▶ **Problem to solve**:
Find the string "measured" in the material. Copy every line that has it.

=== Data block ===

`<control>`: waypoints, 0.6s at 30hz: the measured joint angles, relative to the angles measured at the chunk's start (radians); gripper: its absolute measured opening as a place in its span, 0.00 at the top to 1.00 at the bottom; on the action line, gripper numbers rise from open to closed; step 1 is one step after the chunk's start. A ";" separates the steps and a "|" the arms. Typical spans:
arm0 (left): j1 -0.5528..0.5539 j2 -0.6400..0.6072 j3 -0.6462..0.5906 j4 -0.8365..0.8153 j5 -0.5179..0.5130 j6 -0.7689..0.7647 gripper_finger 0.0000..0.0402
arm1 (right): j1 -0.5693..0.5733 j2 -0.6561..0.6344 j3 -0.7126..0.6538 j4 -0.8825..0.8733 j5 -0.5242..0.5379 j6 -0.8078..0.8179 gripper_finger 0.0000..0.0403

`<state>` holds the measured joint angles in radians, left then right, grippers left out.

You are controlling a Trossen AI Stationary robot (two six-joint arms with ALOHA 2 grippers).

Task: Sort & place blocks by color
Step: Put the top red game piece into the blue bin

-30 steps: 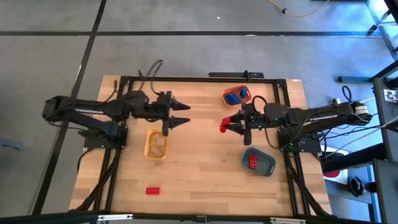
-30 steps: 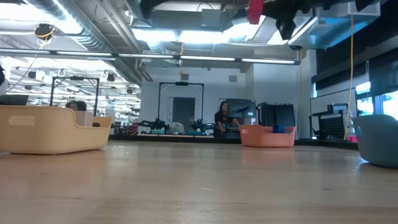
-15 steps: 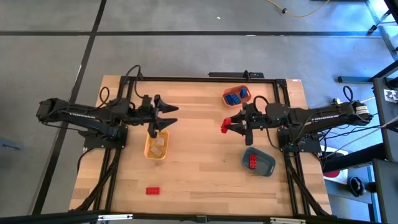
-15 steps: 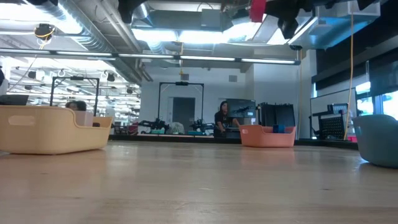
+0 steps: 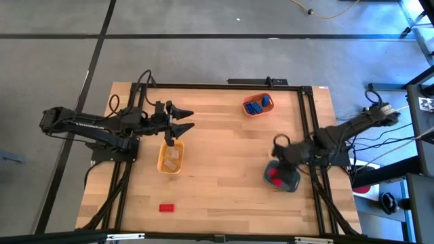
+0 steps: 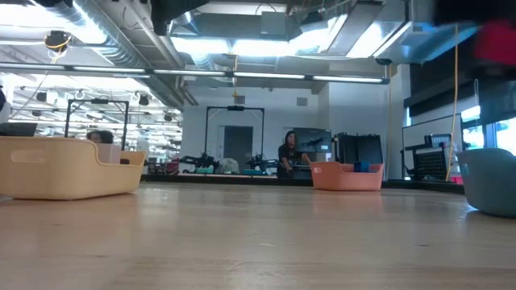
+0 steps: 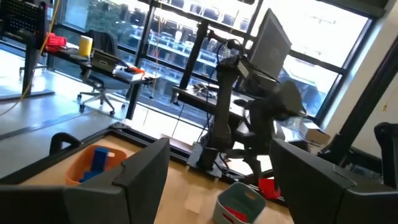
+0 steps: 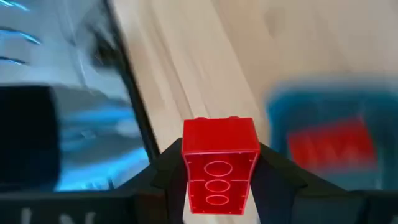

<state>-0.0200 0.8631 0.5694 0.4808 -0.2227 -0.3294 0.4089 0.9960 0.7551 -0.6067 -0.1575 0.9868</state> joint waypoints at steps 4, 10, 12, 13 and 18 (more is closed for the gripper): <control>0.000 0.000 0.000 0.000 -0.001 0.000 0.33 | 0.145 0.027 -0.007 -0.169 0.038 0.195 0.66; 0.000 0.000 0.000 0.000 -0.001 0.000 0.33 | 0.218 0.115 -0.083 -0.198 0.144 0.282 0.66; 0.000 0.000 0.000 0.000 -0.001 0.000 0.33 | 0.217 0.153 -0.097 -0.198 0.184 0.251 0.66; 0.000 0.000 0.000 0.000 -0.001 0.000 0.33 | 0.216 0.172 -0.100 -0.195 0.199 0.232 0.66; 0.000 0.000 0.000 0.000 -0.001 0.000 0.33 | 0.211 0.252 -0.106 -0.193 0.208 0.129 0.66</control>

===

▶ **Your response**:
`<control>`: waypoints, 0.6s at 30hz: the measured joint angles, relative to the angles measured at the chunk's start (radians); gripper: its absolute measured opening as a place in its span, 0.00 at the top to 1.00 at the bottom; on the action line, gripper numbers rise from open to closed; step 1 is one step after the chunk's start. A ";" separates the steps and a "|" the arms. Typical spans:
`<state>` holds the measured joint angles in radians, left then right, grippers left out.

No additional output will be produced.